(Data begins)

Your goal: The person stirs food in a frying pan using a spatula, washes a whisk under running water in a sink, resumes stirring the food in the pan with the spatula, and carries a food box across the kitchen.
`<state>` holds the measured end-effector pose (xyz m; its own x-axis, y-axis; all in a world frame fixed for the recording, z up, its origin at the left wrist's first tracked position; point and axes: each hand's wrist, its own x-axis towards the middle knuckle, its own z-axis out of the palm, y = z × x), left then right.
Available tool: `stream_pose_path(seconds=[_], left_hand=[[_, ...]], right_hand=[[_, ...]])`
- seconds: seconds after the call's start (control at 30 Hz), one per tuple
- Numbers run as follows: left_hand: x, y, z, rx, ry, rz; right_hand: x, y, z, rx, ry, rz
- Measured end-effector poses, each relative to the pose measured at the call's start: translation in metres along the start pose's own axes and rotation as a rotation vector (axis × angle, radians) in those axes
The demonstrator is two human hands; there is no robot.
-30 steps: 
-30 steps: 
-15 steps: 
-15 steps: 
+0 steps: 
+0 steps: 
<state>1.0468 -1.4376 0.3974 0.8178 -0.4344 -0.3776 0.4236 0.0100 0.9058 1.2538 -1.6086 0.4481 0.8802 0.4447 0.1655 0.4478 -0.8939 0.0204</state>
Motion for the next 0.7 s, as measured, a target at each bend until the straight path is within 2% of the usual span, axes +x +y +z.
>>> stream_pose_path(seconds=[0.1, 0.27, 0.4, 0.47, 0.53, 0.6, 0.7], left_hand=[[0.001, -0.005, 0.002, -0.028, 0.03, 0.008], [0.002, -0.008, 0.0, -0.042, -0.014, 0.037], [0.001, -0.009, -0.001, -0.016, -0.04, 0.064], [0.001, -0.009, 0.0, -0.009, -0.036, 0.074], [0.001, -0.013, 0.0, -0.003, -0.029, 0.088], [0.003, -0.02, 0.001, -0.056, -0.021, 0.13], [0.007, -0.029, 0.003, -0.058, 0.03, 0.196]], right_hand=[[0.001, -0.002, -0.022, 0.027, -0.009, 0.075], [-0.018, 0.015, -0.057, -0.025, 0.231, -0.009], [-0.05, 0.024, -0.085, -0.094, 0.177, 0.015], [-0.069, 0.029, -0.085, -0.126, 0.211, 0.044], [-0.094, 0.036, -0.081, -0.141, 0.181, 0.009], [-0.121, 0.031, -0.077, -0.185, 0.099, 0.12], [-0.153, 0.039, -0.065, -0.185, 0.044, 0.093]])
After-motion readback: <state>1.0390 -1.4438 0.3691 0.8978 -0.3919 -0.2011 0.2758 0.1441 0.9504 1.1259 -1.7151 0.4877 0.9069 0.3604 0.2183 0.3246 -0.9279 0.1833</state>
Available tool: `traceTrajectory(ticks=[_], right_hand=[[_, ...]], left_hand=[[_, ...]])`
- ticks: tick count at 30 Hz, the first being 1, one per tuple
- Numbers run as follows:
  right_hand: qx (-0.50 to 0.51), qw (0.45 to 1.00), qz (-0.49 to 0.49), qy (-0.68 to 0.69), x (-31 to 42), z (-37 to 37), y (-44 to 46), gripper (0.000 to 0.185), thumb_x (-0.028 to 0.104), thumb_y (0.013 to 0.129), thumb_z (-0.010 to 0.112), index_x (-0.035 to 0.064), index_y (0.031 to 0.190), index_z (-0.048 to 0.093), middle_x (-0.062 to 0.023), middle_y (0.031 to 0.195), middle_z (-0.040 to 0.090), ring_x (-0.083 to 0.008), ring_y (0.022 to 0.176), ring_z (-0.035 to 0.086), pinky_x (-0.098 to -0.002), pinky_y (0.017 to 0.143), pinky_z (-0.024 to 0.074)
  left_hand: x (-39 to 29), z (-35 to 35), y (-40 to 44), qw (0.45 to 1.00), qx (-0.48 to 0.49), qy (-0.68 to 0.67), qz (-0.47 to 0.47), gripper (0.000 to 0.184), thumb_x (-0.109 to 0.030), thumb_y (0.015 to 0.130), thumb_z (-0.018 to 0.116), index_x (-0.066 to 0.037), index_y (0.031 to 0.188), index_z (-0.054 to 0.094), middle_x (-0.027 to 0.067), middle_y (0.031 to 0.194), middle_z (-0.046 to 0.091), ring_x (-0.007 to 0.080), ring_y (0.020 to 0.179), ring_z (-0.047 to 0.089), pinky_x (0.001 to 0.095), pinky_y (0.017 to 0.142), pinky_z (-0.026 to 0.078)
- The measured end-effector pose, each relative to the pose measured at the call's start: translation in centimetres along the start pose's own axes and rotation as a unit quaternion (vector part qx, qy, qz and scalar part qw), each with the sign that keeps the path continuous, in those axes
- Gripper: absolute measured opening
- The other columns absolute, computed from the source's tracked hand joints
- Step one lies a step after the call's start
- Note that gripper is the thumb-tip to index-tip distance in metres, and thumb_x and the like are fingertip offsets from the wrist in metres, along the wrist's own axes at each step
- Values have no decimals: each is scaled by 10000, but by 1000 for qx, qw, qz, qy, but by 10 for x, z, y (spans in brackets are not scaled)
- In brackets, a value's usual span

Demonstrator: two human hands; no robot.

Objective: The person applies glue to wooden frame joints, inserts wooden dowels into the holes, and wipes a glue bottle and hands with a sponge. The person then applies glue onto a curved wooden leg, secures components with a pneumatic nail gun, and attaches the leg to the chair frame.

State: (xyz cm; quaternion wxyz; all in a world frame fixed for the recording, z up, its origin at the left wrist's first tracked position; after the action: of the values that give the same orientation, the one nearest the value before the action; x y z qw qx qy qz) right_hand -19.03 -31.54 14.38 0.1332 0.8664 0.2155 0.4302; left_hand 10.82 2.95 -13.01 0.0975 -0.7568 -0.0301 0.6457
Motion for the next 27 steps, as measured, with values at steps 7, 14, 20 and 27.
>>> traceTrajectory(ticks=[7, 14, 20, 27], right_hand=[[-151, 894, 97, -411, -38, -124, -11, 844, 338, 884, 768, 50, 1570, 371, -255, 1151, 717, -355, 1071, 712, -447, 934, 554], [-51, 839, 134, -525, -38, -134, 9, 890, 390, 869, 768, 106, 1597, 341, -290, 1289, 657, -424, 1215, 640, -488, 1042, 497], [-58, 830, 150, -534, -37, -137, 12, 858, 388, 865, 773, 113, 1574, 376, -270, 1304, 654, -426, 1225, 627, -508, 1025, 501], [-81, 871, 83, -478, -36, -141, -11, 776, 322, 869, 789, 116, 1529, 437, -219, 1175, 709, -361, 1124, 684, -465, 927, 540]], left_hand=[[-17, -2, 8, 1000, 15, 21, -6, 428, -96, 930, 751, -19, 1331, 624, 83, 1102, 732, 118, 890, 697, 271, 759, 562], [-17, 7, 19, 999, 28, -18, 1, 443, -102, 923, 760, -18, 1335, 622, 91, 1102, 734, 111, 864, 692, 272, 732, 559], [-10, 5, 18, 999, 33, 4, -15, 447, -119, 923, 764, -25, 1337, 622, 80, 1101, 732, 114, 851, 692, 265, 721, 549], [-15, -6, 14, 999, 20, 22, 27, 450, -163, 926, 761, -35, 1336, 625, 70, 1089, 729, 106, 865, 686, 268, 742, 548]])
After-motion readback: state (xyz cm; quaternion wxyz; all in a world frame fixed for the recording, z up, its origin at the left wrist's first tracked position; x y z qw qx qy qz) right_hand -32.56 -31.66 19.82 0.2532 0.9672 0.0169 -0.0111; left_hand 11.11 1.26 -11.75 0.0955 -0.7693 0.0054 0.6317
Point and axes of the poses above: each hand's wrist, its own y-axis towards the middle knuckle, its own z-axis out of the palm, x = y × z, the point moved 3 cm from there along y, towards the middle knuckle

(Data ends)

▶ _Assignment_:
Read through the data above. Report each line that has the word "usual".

▶ _Task result_:
Motion for the next 0.7 s, as measured, a target at each bend until the straight path is within 2% of the usual span, axes +x +y +z.
- In brackets, a value's usual span

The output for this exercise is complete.